You’ve planted a vegetable garden great. Growing your own vegetables in a sustainable way gives you control over your family’s diet and health, and it’s also healthy for the planet. Here’s how to make your vegetable garden even more sustainable, with our seven to tips. You will be making a valuable contribution to the planet by minimising your environmental footprint
Read on for our 7 top tips on making your vegetable garden sustainable…
- Plant trees and hedgerows
Trees and hedges are a vital part of a sustainable gardens since they store atmospheric carbon in the soil. They cycle the carbon through ecosystems, resulting in oxygen being released back into the atmosphere as a by-product of photosynthesis. Trees are extra useful as they keep your home cool during the hotter months, but if you don’t have the space to plant trees, hedges are great alternative.
- Go organic
If you grow your food organically you can save water and reduce fossil fuel consumption at the same time, since you won’t be relying on transported food materials. You’ll feed the soil with natural fertiliser in order to feed the plants, which creates plant vigour. Instead of toxic pesticides you’ll be utilising your garden ecosystem to ward off pests.
Use organic pest control by encouraging beneficial insects. You can use natural pest control methods in combination diverse planting (which includes herbs and flowers), taking care of the hygiene in and around your patch, and making the environment friendly for beneficial insects.
You can also keep the snails and slugs away with a garden cloche, which looks lovely around your plants.
- Build a compost heap and use organic fertilisers
Reduce landfill and nourish your vegetable garden with compost instead of fertilisers. You can compost kitchen and garden waste, which not only helps to feed your sustainable vegetable garden, but also enlists the assistance of worms and insects. Aristotle called worms ‘the intestines of the soil’ because they burrow into it, allowing oxygen and water to reach the plant roots.
For those times when you do need fertilisers, use organic ones. One way or another the fertilisers will end up in your body if you’re eating from your veggie patch, so you’ll want to make sure they aren’t toxic. Furthermore, chemical insecticides kill all insects, not just the pests. Your patch needs pollinators such as bees and predator ladybugs to keep the pests in check, so it’s crucial to stay away from the chemicals.
- Learn how to use watering systems
A watering system is a great investment that will make sure your veggie patch keeps on giving over the summers to come. You’ll need a few things to get started, namely a timer, rain sensor, drip irrigation system and poly pipe installation. You’ll also need to work out how often to water, and to remember to do so early in the mornings.

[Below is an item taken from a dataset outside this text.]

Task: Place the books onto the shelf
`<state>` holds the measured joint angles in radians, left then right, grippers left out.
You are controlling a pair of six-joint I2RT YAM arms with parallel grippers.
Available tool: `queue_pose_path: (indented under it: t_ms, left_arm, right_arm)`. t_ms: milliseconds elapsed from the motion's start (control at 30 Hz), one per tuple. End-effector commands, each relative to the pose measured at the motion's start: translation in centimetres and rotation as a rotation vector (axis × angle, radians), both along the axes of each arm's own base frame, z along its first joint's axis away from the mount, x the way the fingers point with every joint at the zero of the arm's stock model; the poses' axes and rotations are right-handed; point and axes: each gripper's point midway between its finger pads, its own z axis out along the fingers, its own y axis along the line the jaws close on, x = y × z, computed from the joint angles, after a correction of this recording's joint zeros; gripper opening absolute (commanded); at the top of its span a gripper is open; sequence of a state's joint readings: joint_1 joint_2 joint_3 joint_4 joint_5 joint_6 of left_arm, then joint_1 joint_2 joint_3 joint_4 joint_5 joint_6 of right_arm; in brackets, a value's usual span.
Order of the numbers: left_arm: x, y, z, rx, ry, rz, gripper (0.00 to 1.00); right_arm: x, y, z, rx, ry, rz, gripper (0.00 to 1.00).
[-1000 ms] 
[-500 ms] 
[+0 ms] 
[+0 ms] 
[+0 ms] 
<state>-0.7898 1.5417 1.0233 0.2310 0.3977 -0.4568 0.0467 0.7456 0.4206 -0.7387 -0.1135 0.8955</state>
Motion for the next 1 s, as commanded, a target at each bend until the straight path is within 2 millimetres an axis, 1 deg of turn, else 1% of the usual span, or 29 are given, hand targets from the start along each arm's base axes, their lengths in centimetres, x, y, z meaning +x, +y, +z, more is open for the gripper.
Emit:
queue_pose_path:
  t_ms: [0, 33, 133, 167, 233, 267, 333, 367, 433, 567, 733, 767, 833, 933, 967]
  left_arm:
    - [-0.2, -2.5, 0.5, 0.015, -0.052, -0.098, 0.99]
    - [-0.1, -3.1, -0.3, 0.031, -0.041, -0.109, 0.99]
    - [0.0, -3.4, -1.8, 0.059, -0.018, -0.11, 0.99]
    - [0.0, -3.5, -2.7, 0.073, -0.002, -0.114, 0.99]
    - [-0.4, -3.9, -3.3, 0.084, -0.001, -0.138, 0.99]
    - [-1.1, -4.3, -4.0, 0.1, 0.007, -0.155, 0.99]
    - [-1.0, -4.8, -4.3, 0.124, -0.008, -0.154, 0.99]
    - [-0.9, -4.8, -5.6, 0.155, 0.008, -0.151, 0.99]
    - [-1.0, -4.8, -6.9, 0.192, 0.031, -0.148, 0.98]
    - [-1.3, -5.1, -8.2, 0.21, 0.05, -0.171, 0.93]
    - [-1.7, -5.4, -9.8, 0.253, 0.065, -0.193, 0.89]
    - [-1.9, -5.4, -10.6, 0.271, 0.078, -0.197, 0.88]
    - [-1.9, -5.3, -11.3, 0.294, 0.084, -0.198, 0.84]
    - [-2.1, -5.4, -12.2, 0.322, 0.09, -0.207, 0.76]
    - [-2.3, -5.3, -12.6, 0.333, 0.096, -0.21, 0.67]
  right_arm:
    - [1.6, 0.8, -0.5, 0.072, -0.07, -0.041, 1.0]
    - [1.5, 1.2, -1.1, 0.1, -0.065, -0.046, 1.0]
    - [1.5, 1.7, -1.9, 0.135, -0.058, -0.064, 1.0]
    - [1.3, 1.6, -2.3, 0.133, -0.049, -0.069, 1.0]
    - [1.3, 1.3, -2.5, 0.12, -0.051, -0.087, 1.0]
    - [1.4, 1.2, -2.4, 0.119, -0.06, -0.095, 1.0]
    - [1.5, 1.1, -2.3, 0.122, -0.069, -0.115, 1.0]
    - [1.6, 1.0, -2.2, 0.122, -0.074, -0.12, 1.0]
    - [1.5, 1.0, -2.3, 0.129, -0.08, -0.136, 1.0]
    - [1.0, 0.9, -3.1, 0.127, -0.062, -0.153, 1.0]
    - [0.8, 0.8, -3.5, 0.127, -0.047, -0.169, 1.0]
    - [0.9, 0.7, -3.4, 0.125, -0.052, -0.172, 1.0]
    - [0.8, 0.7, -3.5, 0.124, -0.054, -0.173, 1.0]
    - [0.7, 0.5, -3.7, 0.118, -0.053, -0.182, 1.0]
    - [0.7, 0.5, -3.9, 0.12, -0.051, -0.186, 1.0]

You can also harvest rainwater with rain barrels that can trap and store water for you to use on your vegetable patch. This is a great way to reduce your energy use because you won’t need hose water, and it also limits water wastage, bringing your bills down. You don’t even need to buy a rain barrel – homemade ones will work just as well, and if you’ve got kids they will love to get involved in making one.
- Weed your garden regularly
You might need to research which plants are actually weeds in your garden, but once you’ve figured that out you can pull them out (or contain them) before their tenacious roots steal the nutrients from your vegetable garden. Although it’s more labour intensive, the most effective and sustainable method of control is manual, so you’ll need to keep on top of your weeding. You can also save time with mulch. For instance, placing a thick layer of organic mulch between your vegetable rows will keep the weeds at bay.
- Get the kids involved
It’s a great idea to involve your kids in gardening and creating a sustainable vegetable garden. They love it, and getting their hands into the soil is both healthy and educational, and it’s a real investment in their future. You’ll be teaching them a valuable life tool, and as many hands make light work your veggies will be flourishing in half the time.
- Encourage plant biodiversity
Increase plant biodiversity in your vegetable garden by learning about the plants that thrive where you live. You’ll create a wonderful garden ecosystem that attracts beneficial insects, birds and animals too. Bees and other insects will then carry pollen from one plant to another, enabling plant reproduction and making the garden climate friendly. Even by mowing less intensively (thus leaving the grass a little longer), you will proliferate plant types and numbers.
We hope you found our sustainable gardening tips useful. Hopefully it is now clear it’s relatively easy to make your vegetable garden sustainable. It simply takes a little bit of research combined with planting the right plants, growing organically, composting, weeding, putting the right water systems in place, recycling and doing your bit for biodiversity.